The first day of the Women's Convention in Detroit, put on by the organizers of the historic Women's March on Washington this January, included a powerful speech by Rose McGowan, making her first public appearance since leading the charge online against Harvey Weinstein (and accusing him of raping her). On stage at the Cobo Center in Detroit and speaking to thousands, McGowan called on all the other "Me Toos" to "rise up" and "be brave."
"We are all Me Too's. I have been silenced for 20 years. I have been slut-shamed. I have been harassed. I've been maligned. And you know what? I'm just like you. Because what happened to me behind the scenes, happens to all of us in this society. And that cannot stand, and it will not stand. We are free. We are strong. We are one massive collective voice. That is what RoseArmy is about. It's about all of being roses in our own life. Not me, but the actual flower because we have thorns, and our thorns carry justice. And our thorns carry consequence."

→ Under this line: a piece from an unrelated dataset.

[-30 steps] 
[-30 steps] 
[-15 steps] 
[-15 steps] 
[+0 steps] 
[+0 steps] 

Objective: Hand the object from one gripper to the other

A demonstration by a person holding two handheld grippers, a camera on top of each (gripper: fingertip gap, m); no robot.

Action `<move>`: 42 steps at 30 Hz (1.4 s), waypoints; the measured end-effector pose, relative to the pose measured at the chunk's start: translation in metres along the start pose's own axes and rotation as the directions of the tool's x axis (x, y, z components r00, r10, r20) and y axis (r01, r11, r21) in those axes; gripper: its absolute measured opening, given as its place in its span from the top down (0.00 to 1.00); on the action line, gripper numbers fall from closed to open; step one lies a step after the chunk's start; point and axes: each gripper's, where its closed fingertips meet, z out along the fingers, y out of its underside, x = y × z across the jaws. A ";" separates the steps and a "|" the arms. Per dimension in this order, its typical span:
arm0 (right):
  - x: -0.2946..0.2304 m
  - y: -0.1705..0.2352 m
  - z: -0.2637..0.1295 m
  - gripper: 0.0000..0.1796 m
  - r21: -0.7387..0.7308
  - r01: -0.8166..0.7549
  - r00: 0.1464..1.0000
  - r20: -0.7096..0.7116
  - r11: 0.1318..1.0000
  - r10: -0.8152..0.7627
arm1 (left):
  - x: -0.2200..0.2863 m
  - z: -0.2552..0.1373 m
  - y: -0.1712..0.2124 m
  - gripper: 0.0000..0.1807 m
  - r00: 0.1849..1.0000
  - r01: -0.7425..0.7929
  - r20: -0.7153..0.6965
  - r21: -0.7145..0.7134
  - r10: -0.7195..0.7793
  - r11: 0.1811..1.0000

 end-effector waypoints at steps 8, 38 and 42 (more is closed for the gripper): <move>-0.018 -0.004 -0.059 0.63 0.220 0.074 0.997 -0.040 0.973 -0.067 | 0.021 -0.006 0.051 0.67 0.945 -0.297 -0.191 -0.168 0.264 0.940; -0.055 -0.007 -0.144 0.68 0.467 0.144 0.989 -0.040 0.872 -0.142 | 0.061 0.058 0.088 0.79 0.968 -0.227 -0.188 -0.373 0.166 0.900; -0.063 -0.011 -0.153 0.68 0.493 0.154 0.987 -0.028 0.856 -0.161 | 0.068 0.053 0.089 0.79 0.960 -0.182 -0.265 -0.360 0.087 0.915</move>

She added, "Hollywood may seem like it's an isolated thing, but it is not. It is the messaging system for your mind. It is the mirror that you're given to look in to: This is what you are as a woman. This is what you are as a man. This is what you are as a boy, girl, gay, straight, transgender but it's all told through 96% males in the Directors Guild of America. That statistic has not changed since 1946. (Ed note: that number is now closer to 94%). So we are given one view, and I know the men behind behind that view — and they should not be in your mind and they should not be in mine."
The convention opened with a video featuring quotes from people like Audre Lorde, who said, "Revolution is not a one-time event," and the late acting legend Paul Robeson who said, "Artists are the gatekeepers of truth. We are civilization's radical voice," and feminist Grace Lee Boggs: "We are the leaders we've been waiting for."